AVVOCATI DOPO CONTRIBUTI ANCHE ASSICURAZIONE OBBLIGATORIA, IN MIGLIAIA SI CANCELLANO
Avvocati decimati dalle tasse. Dopo i contributi previdenziali che si fanno sempre più pesanti e vanno ad aggiungersi alle spese di giustizia sempre più elevate, assommate a quelle d’ufficio, ai trasporti aumentati per chi lavora in periferia visti i tagli dei Tribunali locali e sempre nuove continue imposizioni, ora l’assicurazione obbligatoria entrata appena in vigore sta portando migliaia di avvocati a cancellarsi.

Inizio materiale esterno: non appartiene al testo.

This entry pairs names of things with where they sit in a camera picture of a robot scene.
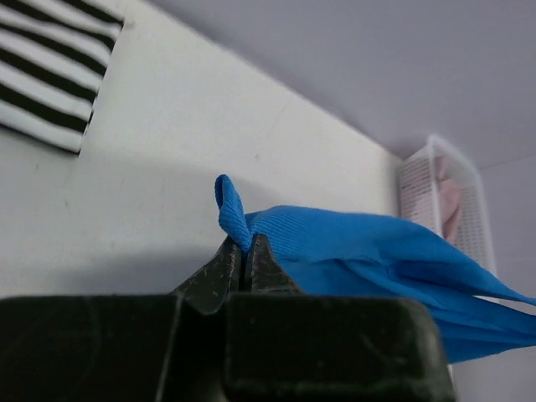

Una cancellazione che può riservare sorprese perché se non ci si toglie la partita IVA, iscrizione dall’ albo e dalla Cassa contemporaneamente, comunicando a tutti questa cancellazione , può rimanere la reviviscenza del rapporto con i contributi da pagare anche per l’anno successivo e / o iscrizione alla previdenza separata, insomma altre inutili spese.
Si taglia una classe intellettuale che aveva un rapporto col territorio a volte virtuoso sopratutto in periferia, anche se non sempre la figura dell’avvocato è vista bene e la sua immagine sta perdendo di valore ultimamente.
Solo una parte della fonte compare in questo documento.